Like most people, I appear ‘fine’ on the outside. I put a smile on my face, I make small talk, I show up to events when I have to and I just keep going. While on the inside, I’m not really here. I disassociate often, life is often like watching a movie. I feel intense emotions that have become hard to express. My brain is throwing intrusive thoughts at me constantly, I feel like swatting them away like I do the summer flies. If only it were that easy.
Year two has brought me a deeper sadness, one that I can feel to my core. It has left me questioning so many things; about the incident, about the present and certainly about the future.
I’m really great at supporting others going through a hard time and giving them advice on how to overcome, now if I could just apply my own advice to myself, I would be golden. Why is it so much harder to do that? Why is it so difficult to lead by example? The stories I share, the advice I give, the support I provide, are all genuine from the heart. Yet I can’t seem to do them.
Grief has become debilitating. I don’t want to do anything... ever. It’s nearly impossible to get me out of the house without some type of anxiety or panic. I’m perfectly content spending time alone. My brain is afraid to go to sleep so I spend a lot of time thinking and replaying scenarios in my head. As much as I don’t want to, it’s as if my brain won’t stop.
One thing is clear, I may not have been the best version of myself the first year. I mean, how could I be? My world was flipped upside down and inside out. I just thought by now, the dust would have settled a bit more. Yet here I am, still deeply grieving.
I know that the grief never goes away, I also know that things often get worse before they get better. I know that I’ll have to put in a LOT of inner work to truly heal myself.
My therapist challenged me with a few things this week and my first thought was, I can’t do that! But after my session, I realized, I CAN do it... I just haven’t been wanting to. However, with all the heaviness around this second year, I HAVE to do the things. I MUST do the things to help me move through and learn to carry this grief without it debilitating me or bogging me down.
So, this blog is a start. A start to recognizing I have many emotions to work through. A start to accepting I did everything I could. A start to finding some type of acceptance in this tragedy. A start at taking care of myself and not putting all my energy into others. I love helping people, I love guiding people, I love supporting people but now, it’s time to do all of that for myself.
I’m learning that self-care isn’t selfish. I’m learning that I can support others, without giving all of my energy (which is hard for me because I’m an empathy and truly feel others emotions) but I have to learn to reserve energy for myself as well. My soul needs healing and that starts with me.
I guess this blog is a way to help me stay accountable to the healing era or healing journey I’m about to embark on. A new way to do things, a new way to approach situations, a new way to truly take care of my grief.

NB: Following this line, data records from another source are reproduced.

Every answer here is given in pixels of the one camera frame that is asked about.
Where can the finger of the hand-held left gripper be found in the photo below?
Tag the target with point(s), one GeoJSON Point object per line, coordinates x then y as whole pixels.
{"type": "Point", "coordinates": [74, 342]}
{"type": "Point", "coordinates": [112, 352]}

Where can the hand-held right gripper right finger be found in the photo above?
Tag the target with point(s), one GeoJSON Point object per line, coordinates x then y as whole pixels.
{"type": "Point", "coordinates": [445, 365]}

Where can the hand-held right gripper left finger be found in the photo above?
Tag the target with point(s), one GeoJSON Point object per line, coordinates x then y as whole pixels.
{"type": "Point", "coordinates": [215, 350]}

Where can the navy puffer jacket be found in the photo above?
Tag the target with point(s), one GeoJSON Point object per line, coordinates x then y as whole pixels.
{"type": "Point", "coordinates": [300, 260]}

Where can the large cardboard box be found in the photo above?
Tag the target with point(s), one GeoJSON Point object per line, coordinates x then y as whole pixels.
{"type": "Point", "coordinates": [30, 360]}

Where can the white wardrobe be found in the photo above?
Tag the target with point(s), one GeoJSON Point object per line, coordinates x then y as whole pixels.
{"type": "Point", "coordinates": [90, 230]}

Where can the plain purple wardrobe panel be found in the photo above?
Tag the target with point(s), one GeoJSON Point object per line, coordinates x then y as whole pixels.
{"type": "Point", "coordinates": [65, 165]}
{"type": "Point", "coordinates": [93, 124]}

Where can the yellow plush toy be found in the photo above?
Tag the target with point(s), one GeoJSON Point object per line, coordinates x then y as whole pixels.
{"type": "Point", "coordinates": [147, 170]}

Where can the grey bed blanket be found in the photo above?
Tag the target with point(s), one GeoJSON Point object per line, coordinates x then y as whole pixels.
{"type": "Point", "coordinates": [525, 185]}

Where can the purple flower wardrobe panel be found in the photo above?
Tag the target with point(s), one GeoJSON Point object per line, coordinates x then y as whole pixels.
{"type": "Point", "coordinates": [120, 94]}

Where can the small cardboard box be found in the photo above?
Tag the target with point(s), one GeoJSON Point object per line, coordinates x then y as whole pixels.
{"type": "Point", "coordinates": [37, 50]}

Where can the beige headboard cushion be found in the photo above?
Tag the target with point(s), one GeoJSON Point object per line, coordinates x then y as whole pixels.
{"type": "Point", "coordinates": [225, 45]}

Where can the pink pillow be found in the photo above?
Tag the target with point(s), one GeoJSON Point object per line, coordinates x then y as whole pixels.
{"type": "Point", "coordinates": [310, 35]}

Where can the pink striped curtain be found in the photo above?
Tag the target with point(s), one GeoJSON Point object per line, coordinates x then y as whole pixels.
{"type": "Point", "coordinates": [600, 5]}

It’s OK to not be OK but I know that I’m finally on a path to possibly feeling okay(ish).
I miss Tim... I miss his presence, his laugh, his corny jokes, his smile. I miss his support, I miss his encouragement, I miss everything about him. It’s time I start to heal and accept what is. This is my life now, without him. I have to find a way to get to radical acceptance and again, that starts with me.

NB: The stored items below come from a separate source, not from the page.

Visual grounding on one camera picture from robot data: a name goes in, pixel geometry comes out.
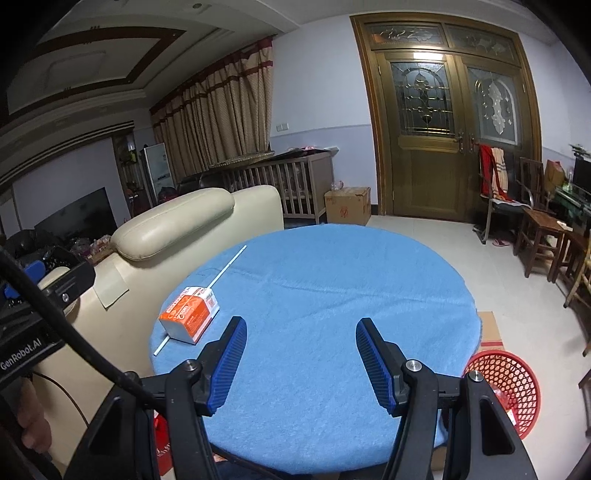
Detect flat cardboard sheet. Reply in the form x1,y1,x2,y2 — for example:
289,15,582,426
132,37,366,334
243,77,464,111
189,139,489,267
478,311,506,356

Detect red shopping bag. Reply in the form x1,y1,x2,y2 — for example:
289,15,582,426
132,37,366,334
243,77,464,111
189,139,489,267
152,411,174,476

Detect red plastic basket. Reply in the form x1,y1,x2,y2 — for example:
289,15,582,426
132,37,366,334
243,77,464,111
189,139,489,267
462,351,541,440

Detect brown paper bag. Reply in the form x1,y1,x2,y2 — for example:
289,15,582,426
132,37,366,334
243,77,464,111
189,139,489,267
545,159,567,193

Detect thick black cable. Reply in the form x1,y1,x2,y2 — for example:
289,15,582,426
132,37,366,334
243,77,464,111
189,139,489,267
0,247,141,388

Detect cream leather sofa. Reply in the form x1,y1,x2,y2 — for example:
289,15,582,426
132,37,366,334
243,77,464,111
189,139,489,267
34,185,284,462

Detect orange and white box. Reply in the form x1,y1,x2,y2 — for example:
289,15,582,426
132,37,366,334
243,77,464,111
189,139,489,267
158,286,221,344

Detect dark leather sofa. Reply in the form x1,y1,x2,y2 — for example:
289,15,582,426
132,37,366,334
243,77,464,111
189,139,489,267
178,173,222,195

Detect wooden crib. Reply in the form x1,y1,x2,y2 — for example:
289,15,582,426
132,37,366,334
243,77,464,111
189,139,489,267
210,148,334,223

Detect wooden stool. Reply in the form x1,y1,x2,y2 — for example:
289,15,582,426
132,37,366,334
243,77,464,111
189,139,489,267
558,226,591,356

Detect brown cardboard box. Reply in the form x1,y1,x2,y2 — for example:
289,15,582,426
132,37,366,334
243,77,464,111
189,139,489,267
324,186,371,226

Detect black television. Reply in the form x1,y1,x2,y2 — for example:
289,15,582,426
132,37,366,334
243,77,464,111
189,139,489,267
33,187,117,241

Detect pile of colourful packets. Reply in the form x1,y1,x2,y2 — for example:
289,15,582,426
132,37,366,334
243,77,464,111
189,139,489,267
69,233,114,266

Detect metal frame chair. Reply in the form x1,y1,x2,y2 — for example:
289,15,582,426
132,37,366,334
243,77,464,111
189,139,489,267
478,144,539,245

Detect white standing air conditioner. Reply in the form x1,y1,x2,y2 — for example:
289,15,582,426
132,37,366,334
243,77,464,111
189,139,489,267
141,143,176,204

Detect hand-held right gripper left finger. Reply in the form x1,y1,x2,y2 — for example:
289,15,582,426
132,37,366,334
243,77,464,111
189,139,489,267
65,316,247,480

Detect blue tablecloth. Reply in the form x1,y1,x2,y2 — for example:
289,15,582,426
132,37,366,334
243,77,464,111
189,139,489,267
148,224,482,476

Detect dark display shelf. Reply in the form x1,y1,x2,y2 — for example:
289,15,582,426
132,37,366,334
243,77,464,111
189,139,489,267
113,134,148,217

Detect red striped towel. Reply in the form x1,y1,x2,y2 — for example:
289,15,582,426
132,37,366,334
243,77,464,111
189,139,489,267
479,144,511,199

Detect beige striped curtains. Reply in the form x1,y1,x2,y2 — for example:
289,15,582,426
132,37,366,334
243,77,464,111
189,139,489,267
150,37,275,190

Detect wooden double door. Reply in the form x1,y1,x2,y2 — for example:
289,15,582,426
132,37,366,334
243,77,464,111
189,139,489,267
349,14,542,227

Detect glass cabinet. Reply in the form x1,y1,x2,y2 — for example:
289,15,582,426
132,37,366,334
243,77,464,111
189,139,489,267
551,143,591,227

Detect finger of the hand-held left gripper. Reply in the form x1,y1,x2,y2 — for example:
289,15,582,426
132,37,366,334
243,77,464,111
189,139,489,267
0,261,47,303
37,261,96,308

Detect thin white rod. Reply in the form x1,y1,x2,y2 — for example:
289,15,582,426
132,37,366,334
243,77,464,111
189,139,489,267
154,244,248,357

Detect dark wooden chair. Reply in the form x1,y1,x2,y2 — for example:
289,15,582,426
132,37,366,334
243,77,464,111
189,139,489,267
513,157,571,278

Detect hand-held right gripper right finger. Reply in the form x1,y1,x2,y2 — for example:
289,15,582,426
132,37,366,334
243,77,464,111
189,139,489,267
355,318,539,480

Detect person's left hand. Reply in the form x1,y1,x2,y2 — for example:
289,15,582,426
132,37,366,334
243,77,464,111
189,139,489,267
16,381,52,455

So here I go, embarking on a healing journey that my soul so desperately needs. If you’ve read this far, I appreciate you. I know it was a lot but I’ve had a lot going on inside of me and I just needed to get some of it out.
Grief has no timeline, grief has no rules, grief is different for everyone. I’m navigating the transition from year one to year two. I’ll take you along with me through the highs and the lows and everything in between.
I can do hard things... and it starts right here, with this blog post.